•   Senin, 9 Desember 2019
Kuliner

Coca Cola Amatil Indonesia Resmikan Affordable Single Serve Packaged

( words)
Peresmian lini produksi Affordable Single Serve Packaged (ASSP) kedua, Rabu (2/10/2019).


SURABAYAPAGI.COM, Pasuruan, Coca Cola Amatil Indonesia (Amatil Indonesia) meresmikan lini produksi Affordable Single Serve Packaged (ASSP) kedua senilai US$ 24 juta di pabrik Pasuruan, Jawa Timur, Rabu (2/10/2019).

Lini baru ini diharapkan akan membantu Amatil Indonesia dapat meningkatkan daya tahan kemasan sebanyak 269 juta botol setiap tahunnya.

Peresmian fasilitas terbaru itu dilaksanakan oleh Group Managing Director Coca Cola Amatil Group (Amatil) Alison Watkins dan Presdir Amatil Kadir Gunduz dengan Direktur Jendral Industry Agro, Abdul Rochim.
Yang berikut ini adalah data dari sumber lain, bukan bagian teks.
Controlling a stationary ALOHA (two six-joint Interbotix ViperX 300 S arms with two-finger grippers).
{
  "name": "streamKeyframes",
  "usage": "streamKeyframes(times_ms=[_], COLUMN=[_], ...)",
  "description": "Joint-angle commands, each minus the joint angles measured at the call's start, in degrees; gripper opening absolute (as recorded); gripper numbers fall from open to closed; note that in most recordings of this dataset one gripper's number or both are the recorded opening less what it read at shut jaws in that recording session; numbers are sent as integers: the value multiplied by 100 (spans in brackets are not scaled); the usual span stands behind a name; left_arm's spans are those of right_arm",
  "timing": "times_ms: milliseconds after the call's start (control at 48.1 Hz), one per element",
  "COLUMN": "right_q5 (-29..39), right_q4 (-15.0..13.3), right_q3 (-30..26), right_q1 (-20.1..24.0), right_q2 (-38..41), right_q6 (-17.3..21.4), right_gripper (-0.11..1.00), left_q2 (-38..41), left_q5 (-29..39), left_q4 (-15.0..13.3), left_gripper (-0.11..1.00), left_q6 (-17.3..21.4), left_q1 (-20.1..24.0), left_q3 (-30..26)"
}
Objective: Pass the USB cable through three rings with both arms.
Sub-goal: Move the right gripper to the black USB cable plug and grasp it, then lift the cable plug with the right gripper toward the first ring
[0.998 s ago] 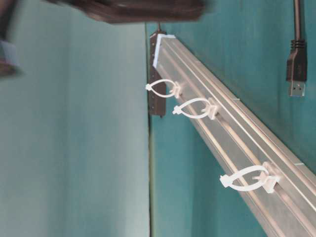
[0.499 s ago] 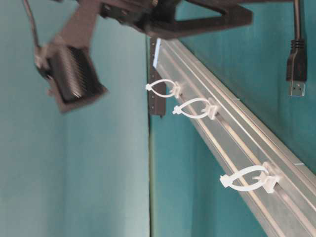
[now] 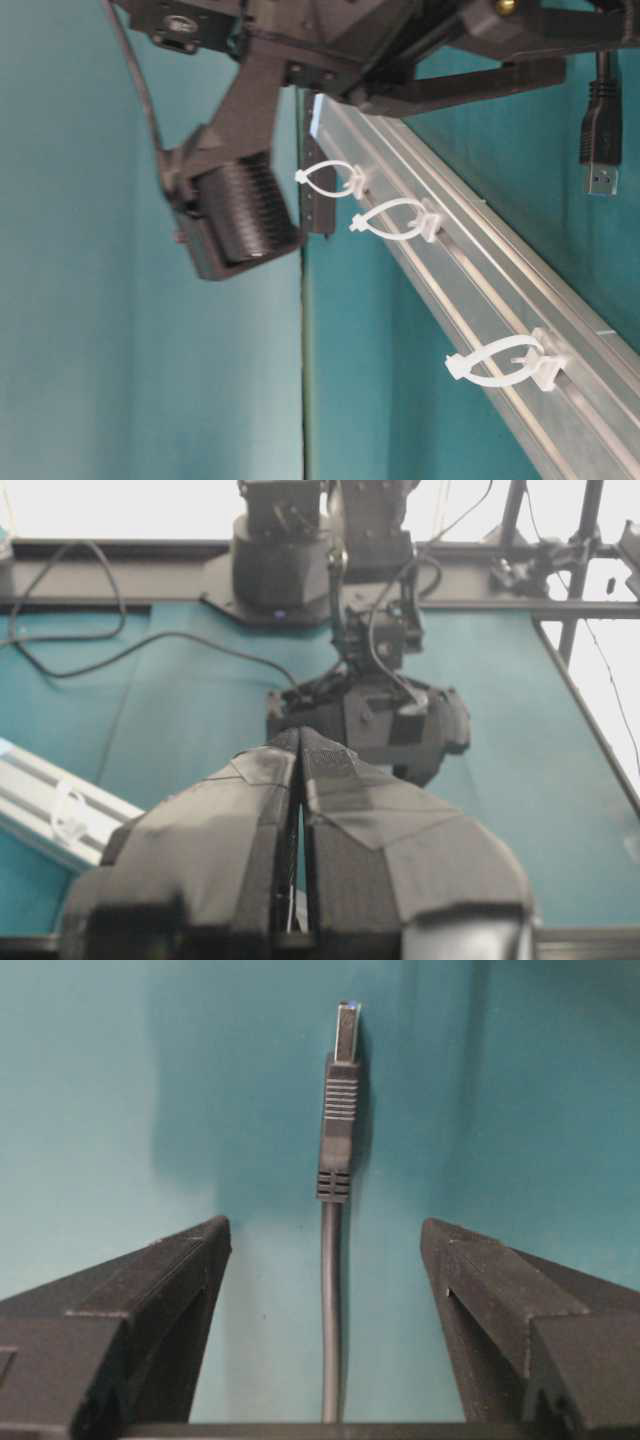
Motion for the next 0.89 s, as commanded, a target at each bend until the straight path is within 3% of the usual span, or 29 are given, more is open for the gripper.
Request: streamKeyframes(times_ms=[0,125,229,624,873], right_q5=[-35,-35,-35,-79,-79], right_q4=[-18,-18,-9,0,0], right_q3=[-44,-35,0,193,193], right_q1=[26,35,35,62,62], right_q2=[88,132,132,114,97], right_q6=[-35,-35,-35,-44,-88], right_gripper=[78,77,69,8,7], left_q2=[35,35,35,-114,-369], left_q5=[-62,-53,-53,-62,9], left_q4=[9,9,9,9,9], left_gripper=[-2,-2,-2,-2,-2], left_q6=[0,0,0,62,0], left_q1=[18,26,26,35,44], left_q3=[-167,-167,-167,-176,-167])
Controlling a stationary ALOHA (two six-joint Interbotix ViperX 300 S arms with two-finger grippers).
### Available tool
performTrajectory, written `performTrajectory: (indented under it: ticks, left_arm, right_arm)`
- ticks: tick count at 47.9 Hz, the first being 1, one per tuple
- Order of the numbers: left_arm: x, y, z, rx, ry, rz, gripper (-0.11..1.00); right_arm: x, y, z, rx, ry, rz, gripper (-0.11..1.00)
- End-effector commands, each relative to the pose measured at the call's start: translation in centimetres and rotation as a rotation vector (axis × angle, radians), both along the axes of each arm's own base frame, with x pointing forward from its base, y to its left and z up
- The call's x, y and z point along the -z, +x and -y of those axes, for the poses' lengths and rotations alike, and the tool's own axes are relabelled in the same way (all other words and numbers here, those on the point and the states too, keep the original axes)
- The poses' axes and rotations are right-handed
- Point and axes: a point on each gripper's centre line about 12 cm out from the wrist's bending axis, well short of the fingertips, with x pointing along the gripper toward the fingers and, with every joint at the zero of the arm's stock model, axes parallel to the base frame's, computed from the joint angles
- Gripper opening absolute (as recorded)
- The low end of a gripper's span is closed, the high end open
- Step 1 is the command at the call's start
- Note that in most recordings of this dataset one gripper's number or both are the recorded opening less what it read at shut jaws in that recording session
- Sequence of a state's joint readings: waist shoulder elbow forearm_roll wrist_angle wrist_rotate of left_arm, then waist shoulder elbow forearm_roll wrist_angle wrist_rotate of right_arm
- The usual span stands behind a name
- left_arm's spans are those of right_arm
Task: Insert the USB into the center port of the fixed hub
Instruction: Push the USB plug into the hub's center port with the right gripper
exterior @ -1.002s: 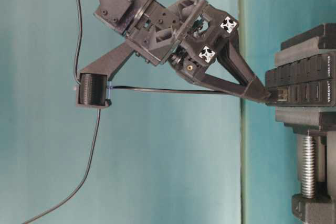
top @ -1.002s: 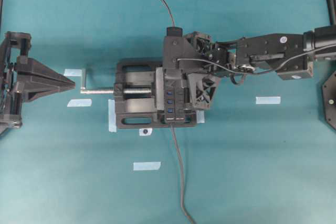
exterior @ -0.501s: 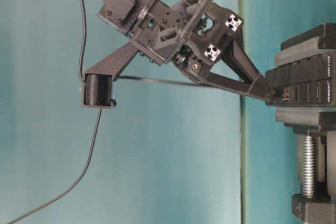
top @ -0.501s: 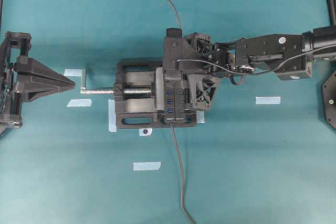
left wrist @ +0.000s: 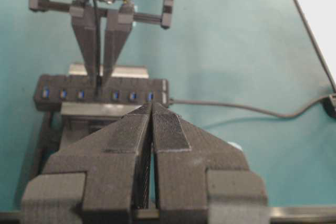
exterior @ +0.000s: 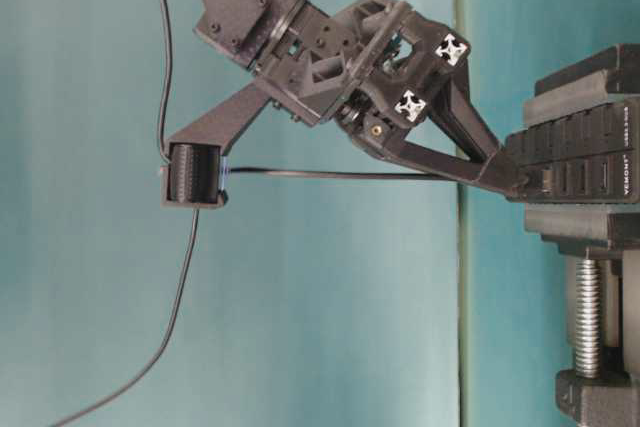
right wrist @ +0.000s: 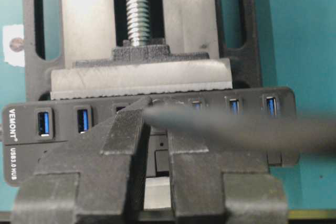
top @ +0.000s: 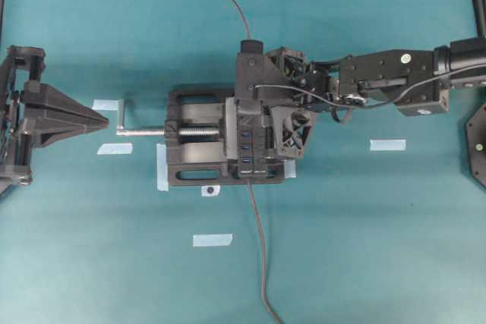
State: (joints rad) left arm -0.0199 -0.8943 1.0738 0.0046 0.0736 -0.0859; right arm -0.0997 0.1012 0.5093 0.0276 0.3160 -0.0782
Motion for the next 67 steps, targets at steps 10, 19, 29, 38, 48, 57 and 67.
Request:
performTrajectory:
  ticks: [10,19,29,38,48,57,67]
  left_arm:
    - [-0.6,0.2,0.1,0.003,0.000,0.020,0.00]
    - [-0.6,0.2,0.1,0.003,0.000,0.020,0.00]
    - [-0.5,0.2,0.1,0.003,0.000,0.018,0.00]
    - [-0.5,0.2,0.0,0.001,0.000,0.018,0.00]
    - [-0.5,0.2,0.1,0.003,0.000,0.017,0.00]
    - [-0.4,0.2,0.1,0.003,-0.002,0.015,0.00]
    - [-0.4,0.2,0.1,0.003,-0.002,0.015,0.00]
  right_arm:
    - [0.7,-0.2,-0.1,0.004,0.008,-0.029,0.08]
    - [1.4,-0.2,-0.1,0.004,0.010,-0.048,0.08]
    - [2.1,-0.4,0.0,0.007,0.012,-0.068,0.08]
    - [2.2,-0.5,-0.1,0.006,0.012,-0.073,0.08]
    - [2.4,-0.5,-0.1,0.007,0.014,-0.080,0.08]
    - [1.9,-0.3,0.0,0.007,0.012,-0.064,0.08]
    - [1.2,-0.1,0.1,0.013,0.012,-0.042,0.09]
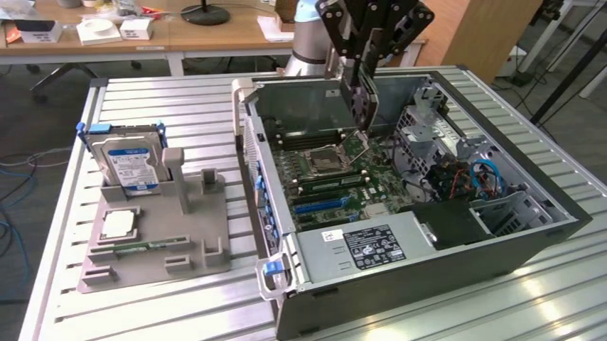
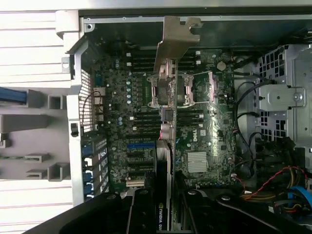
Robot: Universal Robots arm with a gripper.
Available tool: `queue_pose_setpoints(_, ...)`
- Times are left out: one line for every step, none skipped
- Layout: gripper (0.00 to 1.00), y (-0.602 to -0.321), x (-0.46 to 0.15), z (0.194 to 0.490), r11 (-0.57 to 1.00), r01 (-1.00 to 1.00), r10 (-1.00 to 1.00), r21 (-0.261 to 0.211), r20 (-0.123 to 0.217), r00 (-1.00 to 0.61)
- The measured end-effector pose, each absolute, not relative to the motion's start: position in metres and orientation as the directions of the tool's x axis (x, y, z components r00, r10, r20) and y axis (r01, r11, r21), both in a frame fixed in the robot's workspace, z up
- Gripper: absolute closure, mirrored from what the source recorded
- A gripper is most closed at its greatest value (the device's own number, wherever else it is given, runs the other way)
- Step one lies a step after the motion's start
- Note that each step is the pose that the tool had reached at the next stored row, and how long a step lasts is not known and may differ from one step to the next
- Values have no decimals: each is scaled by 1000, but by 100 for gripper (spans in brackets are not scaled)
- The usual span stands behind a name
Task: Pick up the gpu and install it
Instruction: 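Pick up the gpu and move the gpu toward the slot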
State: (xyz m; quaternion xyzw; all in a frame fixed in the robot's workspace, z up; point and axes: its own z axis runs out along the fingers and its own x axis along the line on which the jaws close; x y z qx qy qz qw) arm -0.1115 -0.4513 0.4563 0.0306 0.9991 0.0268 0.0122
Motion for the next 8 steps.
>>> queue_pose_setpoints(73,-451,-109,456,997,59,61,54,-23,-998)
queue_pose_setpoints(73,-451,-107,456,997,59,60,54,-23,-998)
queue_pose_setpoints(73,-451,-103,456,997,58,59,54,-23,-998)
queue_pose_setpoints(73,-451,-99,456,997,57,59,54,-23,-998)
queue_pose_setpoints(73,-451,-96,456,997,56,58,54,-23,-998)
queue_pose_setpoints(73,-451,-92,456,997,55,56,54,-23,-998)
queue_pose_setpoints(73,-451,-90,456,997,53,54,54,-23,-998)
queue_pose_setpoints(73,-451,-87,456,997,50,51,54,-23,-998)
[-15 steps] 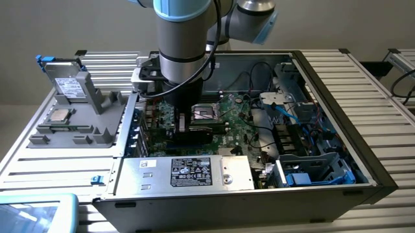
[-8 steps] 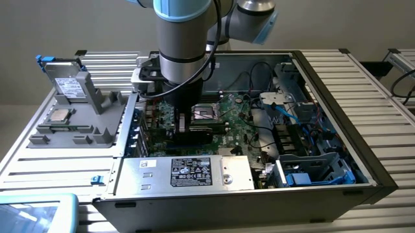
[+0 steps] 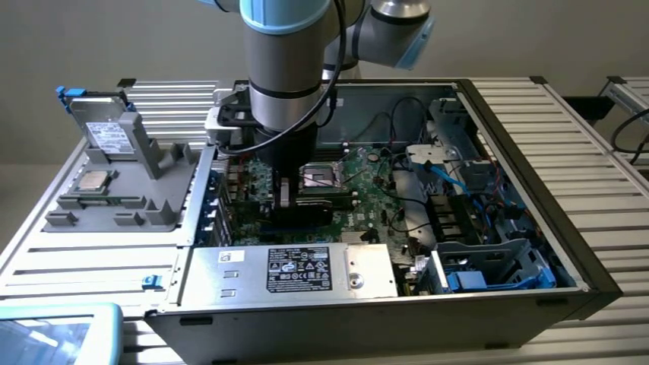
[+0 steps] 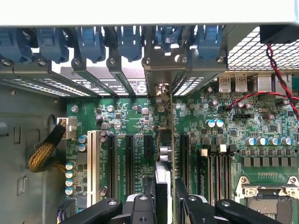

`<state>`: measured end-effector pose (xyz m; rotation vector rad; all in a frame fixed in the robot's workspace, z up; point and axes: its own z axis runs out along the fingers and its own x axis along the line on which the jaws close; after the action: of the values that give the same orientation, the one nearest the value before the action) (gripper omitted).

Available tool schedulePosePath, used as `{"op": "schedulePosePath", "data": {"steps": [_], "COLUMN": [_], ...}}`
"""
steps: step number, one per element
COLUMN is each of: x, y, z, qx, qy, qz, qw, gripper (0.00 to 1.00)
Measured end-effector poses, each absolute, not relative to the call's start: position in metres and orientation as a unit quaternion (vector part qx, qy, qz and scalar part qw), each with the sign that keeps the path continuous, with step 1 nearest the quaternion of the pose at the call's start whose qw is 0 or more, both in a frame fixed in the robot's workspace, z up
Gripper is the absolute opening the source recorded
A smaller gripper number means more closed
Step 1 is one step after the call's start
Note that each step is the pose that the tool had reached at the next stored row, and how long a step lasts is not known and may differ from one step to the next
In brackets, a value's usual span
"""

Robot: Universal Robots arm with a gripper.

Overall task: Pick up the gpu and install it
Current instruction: 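Insert the gpu into the slot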

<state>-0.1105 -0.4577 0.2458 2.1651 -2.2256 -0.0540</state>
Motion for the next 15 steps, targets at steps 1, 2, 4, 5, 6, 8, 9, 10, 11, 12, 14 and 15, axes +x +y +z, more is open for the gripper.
{"op": "schedulePosePath", "data": {"steps": [1, 2, 4, 5, 6, 8, 9, 10, 11, 12, 14, 15], "x": [-0.1105, -0.1105, -0.1105, -0.1105, -0.1105, -0.1105, -0.1105, -0.1105, -0.1105, -0.1105, -0.1105, -0.1105], "y": [-0.4577, -0.4577, -0.4577, -0.4577, -0.4576, -0.4577, -0.4577, -0.4577, -0.4577, -0.4577, -0.4577, -0.4577], "z": [0.2458, 0.2457, 0.2458, 0.2458, 0.2457, 0.2458, 0.2458, 0.2457, 0.2458, 0.2458, 0.2458, 0.2458], "qx": [0.697, 0.697, 0.697, 0.697, 0.697, 0.697, 0.697, 0.697, 0.697, 0.697, 0.697, 0.697], "qy": [-0.717, -0.717, -0.717, -0.717, -0.717, -0.717, -0.717, -0.717, -0.717, -0.717, -0.717, -0.717], "qz": [-0.017, -0.017, -0.017, -0.017, -0.017, -0.017, -0.017, -0.017, -0.017, -0.017, -0.017, -0.017], "qw": [0.018, 0.018, 0.018, 0.018, 0.018, 0.018, 0.018, 0.018, 0.018, 0.018, 0.018, 0.018], "gripper": [0.27, 0.27, 0.27, 0.27, 0.27, 0.27, 0.27, 0.27, 0.27, 0.27, 0.27, 0.27]}}
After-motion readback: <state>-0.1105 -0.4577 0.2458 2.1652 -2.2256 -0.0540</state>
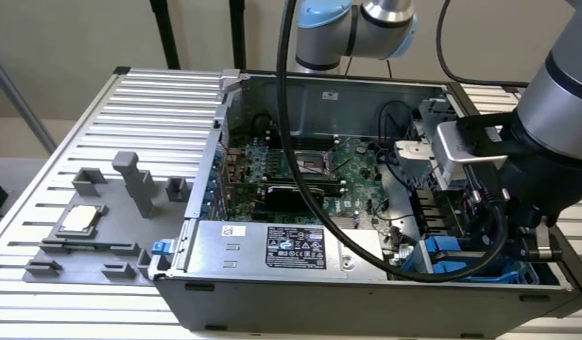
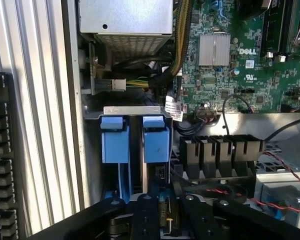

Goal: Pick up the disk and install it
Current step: 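Insert the second disk wire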

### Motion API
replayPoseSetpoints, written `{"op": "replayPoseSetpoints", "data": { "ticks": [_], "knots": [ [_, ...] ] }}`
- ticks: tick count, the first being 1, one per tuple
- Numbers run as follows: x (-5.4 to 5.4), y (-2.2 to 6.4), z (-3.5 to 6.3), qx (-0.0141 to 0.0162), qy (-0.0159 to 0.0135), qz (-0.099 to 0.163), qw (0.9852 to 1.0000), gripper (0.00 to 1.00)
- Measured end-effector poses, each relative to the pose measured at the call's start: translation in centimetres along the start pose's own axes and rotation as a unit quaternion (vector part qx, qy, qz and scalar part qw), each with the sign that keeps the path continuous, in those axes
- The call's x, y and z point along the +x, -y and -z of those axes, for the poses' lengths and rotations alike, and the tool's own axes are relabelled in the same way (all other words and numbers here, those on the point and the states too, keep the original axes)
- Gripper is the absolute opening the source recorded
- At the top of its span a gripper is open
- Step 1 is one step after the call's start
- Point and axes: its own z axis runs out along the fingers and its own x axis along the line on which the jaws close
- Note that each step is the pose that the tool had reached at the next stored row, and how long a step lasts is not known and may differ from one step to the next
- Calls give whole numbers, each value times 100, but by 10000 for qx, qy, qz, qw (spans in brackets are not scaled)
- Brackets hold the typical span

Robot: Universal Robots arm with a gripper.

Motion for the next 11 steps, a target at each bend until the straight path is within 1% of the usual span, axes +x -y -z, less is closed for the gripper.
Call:
{"op": "replayPoseSetpoints", "data": {
  "ticks": [3, 5, 8, 11],
  "knots": [
    [-5, -10, 82, 2, 29, -4, 10000, 100],
    [-8, -33, 124, 8, 48, -6, 10000, 100],
    [-8, -94, 160, 34, 65, -6, 10000, 100],
    [-7, -152, 177, 64, 74, -5, 10000, 100]
  ]
}}
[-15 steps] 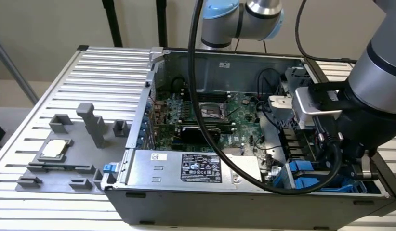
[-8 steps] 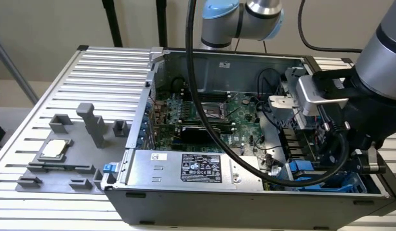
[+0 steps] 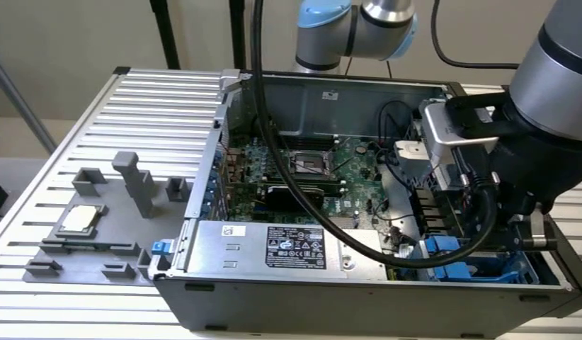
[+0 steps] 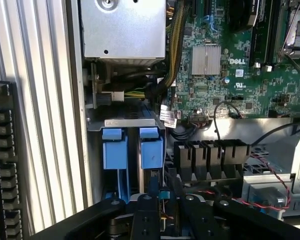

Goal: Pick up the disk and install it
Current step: 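Insert the second disk wire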

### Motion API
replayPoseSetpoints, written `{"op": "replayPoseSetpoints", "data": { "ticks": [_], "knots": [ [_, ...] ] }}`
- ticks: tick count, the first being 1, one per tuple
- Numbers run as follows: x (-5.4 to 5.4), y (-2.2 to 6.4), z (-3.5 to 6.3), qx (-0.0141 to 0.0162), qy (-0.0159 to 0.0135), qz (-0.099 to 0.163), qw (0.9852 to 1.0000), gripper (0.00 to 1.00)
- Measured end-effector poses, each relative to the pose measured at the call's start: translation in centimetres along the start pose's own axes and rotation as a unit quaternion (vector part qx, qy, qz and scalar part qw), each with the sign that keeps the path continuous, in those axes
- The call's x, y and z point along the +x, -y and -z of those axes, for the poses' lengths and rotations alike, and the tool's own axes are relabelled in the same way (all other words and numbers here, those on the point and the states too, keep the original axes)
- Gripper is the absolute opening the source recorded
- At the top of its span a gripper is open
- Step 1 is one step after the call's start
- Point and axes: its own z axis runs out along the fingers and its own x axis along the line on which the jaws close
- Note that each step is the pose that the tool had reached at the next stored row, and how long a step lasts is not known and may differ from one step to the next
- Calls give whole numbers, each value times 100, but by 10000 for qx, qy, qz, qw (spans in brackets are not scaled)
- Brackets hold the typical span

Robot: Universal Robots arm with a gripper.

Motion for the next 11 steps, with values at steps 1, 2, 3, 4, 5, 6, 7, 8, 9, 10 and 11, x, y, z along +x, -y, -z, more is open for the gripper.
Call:
{"op": "replayPoseSetpoints", "data": {
  "ticks": [1, 2, 3, 4, 5, 6, 7, 8, 9, 10, 11],
  "knots": [
    [0, -12, 4, 6, 2, 1, 10000, 100],
    [1, -20, 4, 11, 5, 1, 10000, 100],
    [1, -24, 6, 14, 5, 0, 10000, 100],
    [1, -24, 6, 15, 5, 1, 10000, 100],
    [0, -24, 6, 15, 7, 1, 10000, 100],
    [0, -24, 7, 15, 8, 1, 10000, 100],
    [0, -24, 6, 15, 8, 1, 10000, 100],
    [1, -24, 6, 15, 8, 1, 10000, 100],
    [1, -24, 6, 15, 8, 1, 10000, 100],
    [1, -24, 6, 15, 8, 1, 10000, 100],
    [1, -24, 6, 15, 8, 1, 10000, 100]
  ]
}}
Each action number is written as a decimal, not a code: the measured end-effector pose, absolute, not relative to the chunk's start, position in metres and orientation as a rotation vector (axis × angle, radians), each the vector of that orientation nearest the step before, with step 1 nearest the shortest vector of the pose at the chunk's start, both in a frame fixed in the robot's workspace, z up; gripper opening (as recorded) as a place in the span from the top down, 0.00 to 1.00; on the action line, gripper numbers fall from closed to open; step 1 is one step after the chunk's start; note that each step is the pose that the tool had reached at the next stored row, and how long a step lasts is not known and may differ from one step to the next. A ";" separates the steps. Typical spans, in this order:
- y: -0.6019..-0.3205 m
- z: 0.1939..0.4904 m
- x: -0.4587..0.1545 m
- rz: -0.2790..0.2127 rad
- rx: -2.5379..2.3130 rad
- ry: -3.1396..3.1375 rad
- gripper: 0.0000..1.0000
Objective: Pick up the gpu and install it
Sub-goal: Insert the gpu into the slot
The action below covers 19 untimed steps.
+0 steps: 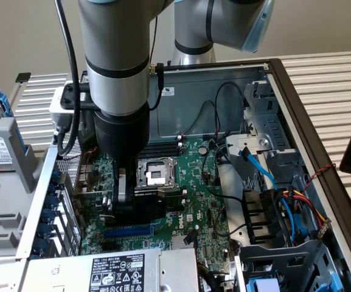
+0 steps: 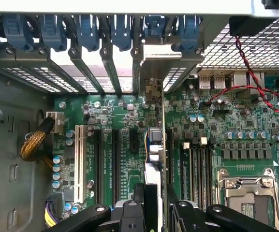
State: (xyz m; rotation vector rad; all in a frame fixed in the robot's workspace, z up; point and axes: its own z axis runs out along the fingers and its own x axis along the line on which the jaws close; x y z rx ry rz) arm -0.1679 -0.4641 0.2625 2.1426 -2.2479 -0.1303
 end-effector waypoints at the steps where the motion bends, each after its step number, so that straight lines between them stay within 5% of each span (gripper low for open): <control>1: -0.464 0.263 -0.168 -0.130 2.143 -2.248 0.73; 19: -0.461 0.261 -0.171 -0.102 2.136 -2.243 0.73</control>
Dari total produksi Amatil Indonesia secara nasional, Jawa Timur berkontribusi sebesar 30 persen melalui pabrik di Pasuruan yang mana saat ini menaungi tujuh lini produksi.

Pabrik di Pasuruan menunjukkan hasil yang signifikan dalam hal produksi, yakni sebesar 130.000 preform/jam, dan kapasitas penyimpanan produk yang mampu menampung hingga 40.3 juta botol dan 7.100 palet preform.

Sebagai bentuk komitmen untuk tumbuh di Indonesia, Amatil Indonesia telah meresmikan banyak fasilitas baru sejak tahun 2014 yang diinvestasikan lebih dari US$ 379 juta (5,51 triliun rupiah).

Diantaranya 22 jalur produksi di seluruh operasi Sumatera Selatan, Sumatera Utara, dan Cikedokan Jawa Barat yang menjadi lini produksi ASSP pertama.
Pada tahun 2017 dibangun jalur ASSP terbaru bersama dengan peresmian fasilitas Mega Distribution Centre (Mega DC) dan pabrik Preform yang menghabiskan total investasi sebesar US$ 68 juta.

“Lini ini menghasilkan botol plastik yang lebih ringan dan berkualitas tinggi dengan lapisan kaca khusus untuk meningkatkan daya tahan dan menjaga kesegaran. Dengan kapasitas 260 juta botol per tahun, lini ASSP dapat menghasilkan banyak kemasan dengan kecepatan lebih cepat dan disaat yang sama mengurangi jumlah plastik," kata Presiden Direktur Amatil Indonesia Kadir Gunduz, Rabu (2/10/2019).